▸ Try it: In the material below, find the line with "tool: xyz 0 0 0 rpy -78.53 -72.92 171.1" and the line with "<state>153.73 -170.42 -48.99", then output those two lines and every line between them, exactly.

▸ Data segment:
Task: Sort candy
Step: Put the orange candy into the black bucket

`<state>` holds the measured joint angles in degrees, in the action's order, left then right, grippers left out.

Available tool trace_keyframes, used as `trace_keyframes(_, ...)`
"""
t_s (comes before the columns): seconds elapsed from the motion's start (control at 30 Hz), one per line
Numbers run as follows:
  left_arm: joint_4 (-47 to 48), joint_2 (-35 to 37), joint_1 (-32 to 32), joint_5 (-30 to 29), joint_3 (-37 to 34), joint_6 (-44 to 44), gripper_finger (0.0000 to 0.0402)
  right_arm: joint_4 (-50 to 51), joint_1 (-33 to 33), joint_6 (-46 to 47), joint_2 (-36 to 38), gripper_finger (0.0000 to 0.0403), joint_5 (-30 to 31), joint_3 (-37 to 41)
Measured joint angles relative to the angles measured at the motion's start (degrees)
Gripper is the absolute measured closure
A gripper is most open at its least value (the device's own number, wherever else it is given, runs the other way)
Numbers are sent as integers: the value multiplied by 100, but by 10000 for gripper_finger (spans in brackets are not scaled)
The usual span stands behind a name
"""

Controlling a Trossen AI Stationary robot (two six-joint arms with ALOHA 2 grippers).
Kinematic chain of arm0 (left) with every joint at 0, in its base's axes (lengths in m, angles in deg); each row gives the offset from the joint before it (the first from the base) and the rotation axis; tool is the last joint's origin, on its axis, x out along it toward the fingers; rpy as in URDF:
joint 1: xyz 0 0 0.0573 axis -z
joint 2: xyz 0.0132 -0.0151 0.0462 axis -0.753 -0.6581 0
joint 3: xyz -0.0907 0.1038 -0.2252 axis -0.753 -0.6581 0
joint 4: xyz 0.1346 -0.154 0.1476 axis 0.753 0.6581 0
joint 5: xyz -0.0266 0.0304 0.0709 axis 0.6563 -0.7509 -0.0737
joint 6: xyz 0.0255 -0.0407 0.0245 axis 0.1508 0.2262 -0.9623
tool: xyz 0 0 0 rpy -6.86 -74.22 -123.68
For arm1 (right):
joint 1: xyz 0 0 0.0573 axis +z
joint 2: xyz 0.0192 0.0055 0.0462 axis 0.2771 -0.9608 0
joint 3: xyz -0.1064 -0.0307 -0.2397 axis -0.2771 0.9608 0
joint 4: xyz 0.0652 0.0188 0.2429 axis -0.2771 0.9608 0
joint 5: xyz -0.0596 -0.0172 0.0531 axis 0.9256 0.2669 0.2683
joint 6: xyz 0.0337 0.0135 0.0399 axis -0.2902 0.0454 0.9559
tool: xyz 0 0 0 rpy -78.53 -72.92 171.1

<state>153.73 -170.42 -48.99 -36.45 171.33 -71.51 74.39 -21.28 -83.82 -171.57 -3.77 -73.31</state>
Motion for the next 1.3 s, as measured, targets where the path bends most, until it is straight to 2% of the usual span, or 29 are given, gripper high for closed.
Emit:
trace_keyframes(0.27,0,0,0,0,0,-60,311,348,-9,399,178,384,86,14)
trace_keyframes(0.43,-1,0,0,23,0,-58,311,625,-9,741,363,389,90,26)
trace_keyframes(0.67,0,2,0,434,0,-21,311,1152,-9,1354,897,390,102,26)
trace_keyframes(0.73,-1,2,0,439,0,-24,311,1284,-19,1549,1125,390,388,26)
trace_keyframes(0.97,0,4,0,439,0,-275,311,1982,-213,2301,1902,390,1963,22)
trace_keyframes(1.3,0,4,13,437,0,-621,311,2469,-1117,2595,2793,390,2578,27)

▸ Solution:
tool: xyz 0 0 0 rpy -78.53 -72.92 171.1

<state>153.73 -170.42 -48.99 -36.45 171.33 -71.51 74.39 -21.28 -83.82 -171.57 -3.77 -73.31</state>

The exercise has been completed.